We observe that the search procedure identifies that deeper trees are needed to get a good fit for the 5th percentile regressor. Deeper trees are more expressive and less likely to underfit.

Let’s now tune the hyper-parameters for the 95th percentile regressor. We need to redefine the scoring metric used to select the best model, along with adjusting the quantile parameter of the inner gradient boosting estimator itself:

from sklearn.base import clone

q = 0.95
neg_mean_pinball_loss_95p_scorer = make_scorer(
    mean_pinball_loss,
    alpha=q,
    greater_is_better=False,  # maximize the negative loss
)
search_95p = clone(search_05p).set_params(
    estimator__q=q,
    scoring=neg_mean_pinball_loss_95p_scorer,
)
search_95p.fit(X_train, y_train)
pprint(search_95p.best_params_)

{'max_depth': 2,
 'min_samples_leaf': 5,
 'min_samples_split': 2,
 'n_estimators': 150}

This time, shallower trees are selected and lead to a more constant piecewise and therefore more robust estimation of the 95th percentile.
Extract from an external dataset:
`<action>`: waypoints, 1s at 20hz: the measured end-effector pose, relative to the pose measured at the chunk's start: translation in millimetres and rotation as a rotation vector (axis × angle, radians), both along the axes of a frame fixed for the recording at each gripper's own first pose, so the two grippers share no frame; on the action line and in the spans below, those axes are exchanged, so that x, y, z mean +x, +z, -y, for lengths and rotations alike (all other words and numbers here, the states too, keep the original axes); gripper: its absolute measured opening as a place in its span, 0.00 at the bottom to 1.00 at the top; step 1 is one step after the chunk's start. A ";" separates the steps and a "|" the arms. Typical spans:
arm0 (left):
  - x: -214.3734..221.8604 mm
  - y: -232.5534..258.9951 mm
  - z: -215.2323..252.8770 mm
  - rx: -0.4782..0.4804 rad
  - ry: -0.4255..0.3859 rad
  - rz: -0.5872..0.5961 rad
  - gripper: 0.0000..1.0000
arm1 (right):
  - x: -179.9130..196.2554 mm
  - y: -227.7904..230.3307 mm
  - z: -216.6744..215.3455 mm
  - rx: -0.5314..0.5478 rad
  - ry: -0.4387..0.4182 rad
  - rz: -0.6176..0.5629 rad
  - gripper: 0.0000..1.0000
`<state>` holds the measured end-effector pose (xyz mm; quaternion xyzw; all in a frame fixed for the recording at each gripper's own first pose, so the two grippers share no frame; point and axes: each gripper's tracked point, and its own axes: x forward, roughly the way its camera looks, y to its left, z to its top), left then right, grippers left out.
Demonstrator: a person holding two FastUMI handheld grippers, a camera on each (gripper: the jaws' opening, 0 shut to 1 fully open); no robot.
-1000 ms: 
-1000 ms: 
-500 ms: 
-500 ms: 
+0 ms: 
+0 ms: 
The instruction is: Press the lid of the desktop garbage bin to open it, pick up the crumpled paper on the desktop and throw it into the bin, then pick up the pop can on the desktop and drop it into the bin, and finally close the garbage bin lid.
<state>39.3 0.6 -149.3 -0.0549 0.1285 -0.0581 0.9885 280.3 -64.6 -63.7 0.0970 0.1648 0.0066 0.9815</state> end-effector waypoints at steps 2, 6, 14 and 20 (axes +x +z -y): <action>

This is beneficial as it avoids overfitting the large outliers of the log-normal additive noise.

We can confirm this intuition by displaying the predicted 90% confidence interval comprised by the predictions of those two tuned quantile regressors: the prediction of the upper 95th percentile has a much coarser shape than the prediction of the lower 5th percentile:

y_lower = search_05p.predict(xx)
y_upper = search_95p.predict(xx)

fig = plt.figure(figsize=(10, 10))
plt.plot(xx, f(xx), 'g:', linewidth=3, label=r'$f(x) = x\,\sin(x)$')
plt.plot(X_test, y_test, 'b.', markersize=10, label='Test observations')
plt.plot(xx, y_upper, 'k-')
plt.plot(xx, y_lower, 'k-')
plt.fill_between(xx.ravel(), y_lower, y_upper, alpha=0.4,
                 label='Predicted 90% interval')
plt.xlabel('$x$')
plt.ylabel('$f(x)$')
plt.ylim(-10, 25)
plt.legend(loc='upper left')
plt.title("Prediction with tuned hyper-parameters")
plt.show()

The plot looks qualitatively better than for the untuned models, especially for the shape of the of lower quantile.

We now quantitatively evaluate the joint-calibration of the pair of estimators:

coverage_fraction(y_train,
                  search_05p.predict(X_train),
                  search_95p.predict(X_train))

0.94

coverage_fraction(y_test,
                  search_05p.predict(X_test),
                  search_95p.predict(X_test))

0.9

The calibrated pinball loss on the test set is exactly the expected 90 percent coverage.